» **WHAT NEEDS TO BE DONE**:
Going line by line through the data below, report how many lines include the word "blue", with nothing added.
[Start of section]
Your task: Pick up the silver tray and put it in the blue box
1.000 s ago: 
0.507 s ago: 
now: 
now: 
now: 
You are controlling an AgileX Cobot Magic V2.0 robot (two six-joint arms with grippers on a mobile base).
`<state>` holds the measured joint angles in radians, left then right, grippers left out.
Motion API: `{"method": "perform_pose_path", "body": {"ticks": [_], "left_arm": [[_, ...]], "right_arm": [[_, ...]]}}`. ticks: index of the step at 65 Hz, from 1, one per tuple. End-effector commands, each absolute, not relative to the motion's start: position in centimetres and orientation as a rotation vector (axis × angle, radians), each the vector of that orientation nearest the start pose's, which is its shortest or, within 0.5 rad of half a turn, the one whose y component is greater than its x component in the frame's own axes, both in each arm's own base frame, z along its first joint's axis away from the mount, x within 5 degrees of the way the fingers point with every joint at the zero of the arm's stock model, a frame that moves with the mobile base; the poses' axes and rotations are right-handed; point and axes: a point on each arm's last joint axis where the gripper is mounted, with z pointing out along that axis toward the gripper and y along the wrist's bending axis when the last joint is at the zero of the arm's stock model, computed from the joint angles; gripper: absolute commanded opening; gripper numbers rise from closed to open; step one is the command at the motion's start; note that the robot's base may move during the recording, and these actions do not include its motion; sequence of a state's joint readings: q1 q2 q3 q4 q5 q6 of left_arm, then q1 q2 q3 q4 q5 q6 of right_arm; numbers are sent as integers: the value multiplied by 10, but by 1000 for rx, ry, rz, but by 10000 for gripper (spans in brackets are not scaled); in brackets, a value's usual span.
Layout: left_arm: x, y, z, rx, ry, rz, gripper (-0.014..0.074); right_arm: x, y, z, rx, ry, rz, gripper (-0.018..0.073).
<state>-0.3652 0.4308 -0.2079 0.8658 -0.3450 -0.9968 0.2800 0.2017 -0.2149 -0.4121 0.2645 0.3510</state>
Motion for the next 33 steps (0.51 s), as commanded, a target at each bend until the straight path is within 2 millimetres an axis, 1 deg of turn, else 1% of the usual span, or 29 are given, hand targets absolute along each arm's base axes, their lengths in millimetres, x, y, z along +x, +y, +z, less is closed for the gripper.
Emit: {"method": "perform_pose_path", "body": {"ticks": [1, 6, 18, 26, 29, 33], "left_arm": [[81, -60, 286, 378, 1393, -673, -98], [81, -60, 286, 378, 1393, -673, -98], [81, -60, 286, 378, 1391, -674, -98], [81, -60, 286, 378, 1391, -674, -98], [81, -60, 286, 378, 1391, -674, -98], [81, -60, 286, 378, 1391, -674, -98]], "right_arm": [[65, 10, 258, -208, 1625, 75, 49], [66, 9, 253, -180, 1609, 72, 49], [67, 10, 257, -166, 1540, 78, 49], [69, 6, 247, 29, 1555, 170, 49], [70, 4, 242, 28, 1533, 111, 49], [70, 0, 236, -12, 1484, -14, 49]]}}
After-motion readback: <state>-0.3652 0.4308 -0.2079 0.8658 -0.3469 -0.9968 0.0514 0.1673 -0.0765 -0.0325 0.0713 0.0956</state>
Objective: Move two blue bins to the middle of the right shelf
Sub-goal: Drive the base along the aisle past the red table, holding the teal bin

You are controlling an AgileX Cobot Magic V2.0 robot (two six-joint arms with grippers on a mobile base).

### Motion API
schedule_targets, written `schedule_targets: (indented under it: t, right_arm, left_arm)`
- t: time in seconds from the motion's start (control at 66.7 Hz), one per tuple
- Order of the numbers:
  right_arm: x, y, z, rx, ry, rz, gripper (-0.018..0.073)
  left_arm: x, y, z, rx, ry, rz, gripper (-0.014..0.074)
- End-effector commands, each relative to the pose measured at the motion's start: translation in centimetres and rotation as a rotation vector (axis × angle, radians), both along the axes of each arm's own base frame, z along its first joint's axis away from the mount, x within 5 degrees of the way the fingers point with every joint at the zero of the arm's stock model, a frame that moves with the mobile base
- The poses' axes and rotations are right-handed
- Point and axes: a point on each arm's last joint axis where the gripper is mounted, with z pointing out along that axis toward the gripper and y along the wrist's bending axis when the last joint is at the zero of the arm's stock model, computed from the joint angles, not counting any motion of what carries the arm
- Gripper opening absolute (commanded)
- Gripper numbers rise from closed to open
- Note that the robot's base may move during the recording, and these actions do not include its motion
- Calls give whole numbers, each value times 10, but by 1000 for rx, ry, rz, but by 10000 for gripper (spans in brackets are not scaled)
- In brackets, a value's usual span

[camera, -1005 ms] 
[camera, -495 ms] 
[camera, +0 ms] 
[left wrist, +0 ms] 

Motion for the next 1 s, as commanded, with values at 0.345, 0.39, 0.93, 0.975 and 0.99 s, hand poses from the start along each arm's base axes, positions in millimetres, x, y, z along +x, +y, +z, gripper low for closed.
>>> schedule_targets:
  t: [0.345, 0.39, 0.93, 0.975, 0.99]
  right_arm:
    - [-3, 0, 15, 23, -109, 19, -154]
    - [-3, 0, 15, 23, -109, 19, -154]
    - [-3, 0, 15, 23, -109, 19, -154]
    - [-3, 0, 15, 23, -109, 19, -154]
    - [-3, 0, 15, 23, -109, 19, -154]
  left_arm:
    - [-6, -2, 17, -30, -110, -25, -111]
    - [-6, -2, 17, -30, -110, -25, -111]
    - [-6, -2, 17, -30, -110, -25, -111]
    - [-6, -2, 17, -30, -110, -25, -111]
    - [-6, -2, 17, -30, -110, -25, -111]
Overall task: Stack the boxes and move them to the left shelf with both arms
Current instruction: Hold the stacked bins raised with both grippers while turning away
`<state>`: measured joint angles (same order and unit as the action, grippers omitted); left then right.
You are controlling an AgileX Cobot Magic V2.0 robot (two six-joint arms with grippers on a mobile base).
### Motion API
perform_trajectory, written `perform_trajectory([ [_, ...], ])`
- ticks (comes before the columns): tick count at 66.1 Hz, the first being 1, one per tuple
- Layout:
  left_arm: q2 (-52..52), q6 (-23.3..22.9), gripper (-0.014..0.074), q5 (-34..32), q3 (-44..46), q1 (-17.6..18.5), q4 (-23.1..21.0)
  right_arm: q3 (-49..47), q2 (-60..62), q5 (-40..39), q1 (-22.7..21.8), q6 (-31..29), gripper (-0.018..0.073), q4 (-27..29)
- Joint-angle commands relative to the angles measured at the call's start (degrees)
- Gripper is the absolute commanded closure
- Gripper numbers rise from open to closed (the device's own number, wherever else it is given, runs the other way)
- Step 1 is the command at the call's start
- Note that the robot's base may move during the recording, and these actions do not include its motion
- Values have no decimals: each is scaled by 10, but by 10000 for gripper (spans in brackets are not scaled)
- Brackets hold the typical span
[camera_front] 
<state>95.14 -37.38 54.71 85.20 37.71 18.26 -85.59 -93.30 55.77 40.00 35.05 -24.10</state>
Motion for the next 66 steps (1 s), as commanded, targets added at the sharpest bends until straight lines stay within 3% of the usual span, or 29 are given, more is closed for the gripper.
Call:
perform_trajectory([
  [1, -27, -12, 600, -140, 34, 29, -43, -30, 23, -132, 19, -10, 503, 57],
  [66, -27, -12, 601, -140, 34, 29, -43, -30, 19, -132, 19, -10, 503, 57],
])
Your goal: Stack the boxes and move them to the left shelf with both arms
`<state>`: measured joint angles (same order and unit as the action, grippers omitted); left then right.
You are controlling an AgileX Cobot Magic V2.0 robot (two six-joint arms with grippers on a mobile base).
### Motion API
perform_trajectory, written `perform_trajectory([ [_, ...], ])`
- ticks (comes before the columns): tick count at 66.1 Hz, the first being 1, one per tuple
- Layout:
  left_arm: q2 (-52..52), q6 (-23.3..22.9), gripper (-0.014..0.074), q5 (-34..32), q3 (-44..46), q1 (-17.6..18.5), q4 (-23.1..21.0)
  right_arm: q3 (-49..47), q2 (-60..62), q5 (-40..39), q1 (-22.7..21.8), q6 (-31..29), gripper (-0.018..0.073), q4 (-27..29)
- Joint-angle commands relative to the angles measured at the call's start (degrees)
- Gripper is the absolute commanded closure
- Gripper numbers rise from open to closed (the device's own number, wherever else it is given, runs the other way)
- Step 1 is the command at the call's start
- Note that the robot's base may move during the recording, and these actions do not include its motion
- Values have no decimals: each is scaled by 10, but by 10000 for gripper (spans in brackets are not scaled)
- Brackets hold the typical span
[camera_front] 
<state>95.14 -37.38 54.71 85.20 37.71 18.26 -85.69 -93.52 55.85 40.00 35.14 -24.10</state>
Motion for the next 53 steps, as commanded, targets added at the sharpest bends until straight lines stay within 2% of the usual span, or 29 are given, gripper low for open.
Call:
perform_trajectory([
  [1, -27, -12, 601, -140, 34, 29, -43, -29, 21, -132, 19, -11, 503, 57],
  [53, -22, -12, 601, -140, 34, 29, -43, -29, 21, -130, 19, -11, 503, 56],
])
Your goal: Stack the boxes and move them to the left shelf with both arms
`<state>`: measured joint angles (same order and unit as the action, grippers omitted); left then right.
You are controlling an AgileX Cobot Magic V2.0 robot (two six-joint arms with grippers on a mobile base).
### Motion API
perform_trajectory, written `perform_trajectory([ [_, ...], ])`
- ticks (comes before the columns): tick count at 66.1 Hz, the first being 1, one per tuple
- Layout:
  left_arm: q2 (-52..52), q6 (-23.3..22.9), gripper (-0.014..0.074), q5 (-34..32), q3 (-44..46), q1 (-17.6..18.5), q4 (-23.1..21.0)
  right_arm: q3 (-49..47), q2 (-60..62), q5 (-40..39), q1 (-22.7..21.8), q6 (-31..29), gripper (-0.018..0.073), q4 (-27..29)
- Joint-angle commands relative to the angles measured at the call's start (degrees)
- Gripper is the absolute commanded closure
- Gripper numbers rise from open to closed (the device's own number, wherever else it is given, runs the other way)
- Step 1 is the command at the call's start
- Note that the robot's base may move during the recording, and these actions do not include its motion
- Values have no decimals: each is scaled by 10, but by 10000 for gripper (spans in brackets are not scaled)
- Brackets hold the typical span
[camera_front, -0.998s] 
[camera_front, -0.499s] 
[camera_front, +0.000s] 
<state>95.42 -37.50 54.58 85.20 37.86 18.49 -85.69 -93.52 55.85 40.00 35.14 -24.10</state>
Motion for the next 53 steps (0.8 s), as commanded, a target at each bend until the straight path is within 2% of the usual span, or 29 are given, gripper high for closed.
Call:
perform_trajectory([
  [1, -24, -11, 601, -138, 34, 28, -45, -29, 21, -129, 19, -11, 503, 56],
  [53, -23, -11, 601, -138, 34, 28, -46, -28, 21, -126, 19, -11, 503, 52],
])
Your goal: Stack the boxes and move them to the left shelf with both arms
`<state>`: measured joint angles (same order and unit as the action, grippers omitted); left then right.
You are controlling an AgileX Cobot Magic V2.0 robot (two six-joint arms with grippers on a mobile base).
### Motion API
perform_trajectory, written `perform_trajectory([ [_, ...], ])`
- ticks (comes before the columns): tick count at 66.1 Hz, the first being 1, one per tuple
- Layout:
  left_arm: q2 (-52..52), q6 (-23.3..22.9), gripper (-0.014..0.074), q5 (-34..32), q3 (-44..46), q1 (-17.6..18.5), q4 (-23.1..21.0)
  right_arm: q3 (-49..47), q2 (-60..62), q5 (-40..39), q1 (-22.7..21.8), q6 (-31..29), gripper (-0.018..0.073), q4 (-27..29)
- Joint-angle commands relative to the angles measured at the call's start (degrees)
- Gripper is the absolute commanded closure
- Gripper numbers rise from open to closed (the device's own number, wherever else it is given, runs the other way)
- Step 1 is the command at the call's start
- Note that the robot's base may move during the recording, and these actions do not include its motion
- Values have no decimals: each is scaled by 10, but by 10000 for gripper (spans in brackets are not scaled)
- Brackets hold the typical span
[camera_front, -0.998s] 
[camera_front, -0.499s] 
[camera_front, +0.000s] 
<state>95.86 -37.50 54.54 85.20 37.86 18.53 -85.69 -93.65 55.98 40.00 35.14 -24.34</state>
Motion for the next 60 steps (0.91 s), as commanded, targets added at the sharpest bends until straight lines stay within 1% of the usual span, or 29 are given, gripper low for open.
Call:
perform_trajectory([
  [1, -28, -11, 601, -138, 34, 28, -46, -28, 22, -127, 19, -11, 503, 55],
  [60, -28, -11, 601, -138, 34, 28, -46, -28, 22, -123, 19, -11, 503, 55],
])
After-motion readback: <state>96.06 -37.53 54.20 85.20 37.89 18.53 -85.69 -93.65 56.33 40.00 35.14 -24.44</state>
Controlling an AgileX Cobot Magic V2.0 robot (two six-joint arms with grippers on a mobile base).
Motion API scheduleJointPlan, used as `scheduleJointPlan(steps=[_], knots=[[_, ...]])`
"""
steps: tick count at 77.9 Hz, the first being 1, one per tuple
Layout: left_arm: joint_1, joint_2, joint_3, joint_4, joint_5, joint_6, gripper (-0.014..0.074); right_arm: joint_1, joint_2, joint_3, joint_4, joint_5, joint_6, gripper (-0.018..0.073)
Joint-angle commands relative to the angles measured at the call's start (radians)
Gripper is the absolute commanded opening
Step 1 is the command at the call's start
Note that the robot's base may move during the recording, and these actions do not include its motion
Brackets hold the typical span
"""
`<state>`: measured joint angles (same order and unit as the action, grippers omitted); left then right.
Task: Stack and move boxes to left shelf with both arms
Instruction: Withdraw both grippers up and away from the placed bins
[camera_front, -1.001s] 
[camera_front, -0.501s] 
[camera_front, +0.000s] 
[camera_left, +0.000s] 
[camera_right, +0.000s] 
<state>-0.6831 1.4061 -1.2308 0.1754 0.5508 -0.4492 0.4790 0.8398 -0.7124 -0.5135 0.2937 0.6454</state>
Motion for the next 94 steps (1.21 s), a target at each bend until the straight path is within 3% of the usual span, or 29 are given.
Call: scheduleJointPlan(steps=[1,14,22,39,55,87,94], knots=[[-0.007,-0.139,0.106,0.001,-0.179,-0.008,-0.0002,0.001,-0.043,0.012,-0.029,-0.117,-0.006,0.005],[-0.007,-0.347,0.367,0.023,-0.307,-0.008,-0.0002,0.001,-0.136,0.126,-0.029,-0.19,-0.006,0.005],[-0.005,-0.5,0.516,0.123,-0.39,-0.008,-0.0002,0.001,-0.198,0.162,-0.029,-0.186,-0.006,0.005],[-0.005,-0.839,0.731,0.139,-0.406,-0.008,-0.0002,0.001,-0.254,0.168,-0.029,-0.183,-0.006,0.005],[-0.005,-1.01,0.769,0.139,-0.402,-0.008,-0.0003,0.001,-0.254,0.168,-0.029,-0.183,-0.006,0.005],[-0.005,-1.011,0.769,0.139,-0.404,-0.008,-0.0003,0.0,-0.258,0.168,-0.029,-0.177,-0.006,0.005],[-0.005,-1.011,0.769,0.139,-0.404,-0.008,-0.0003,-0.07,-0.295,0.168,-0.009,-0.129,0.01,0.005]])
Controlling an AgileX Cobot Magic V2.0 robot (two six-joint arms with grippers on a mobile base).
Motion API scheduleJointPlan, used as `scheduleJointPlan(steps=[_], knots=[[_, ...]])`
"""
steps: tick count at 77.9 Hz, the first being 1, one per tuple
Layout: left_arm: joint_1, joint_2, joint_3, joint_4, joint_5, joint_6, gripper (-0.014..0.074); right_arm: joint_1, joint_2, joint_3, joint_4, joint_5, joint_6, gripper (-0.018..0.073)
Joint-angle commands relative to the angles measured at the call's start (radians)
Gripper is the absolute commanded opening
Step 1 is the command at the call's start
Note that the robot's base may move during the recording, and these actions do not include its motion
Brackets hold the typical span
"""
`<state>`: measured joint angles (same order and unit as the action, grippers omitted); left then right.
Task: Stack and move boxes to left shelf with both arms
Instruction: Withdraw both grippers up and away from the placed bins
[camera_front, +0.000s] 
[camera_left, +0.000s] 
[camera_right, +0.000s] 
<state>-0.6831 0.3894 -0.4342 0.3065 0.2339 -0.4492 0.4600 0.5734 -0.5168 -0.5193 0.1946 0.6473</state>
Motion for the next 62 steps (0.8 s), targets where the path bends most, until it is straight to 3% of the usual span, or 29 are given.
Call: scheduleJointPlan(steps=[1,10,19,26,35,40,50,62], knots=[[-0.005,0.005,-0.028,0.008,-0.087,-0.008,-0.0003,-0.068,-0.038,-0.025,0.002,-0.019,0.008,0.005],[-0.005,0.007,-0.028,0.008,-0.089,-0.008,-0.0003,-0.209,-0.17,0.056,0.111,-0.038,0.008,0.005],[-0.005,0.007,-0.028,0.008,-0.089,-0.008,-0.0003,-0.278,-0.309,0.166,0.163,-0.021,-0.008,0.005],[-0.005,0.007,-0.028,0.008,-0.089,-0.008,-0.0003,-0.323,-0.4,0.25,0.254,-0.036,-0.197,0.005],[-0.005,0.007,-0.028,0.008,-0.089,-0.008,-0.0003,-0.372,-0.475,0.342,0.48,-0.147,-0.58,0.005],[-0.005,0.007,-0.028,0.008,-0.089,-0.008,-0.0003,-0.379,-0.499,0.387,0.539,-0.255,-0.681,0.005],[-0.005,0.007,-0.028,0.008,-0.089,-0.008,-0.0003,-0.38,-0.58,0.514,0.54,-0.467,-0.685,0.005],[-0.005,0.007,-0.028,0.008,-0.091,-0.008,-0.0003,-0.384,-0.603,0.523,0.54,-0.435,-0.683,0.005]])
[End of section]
» **ANSWER SECTION**:
2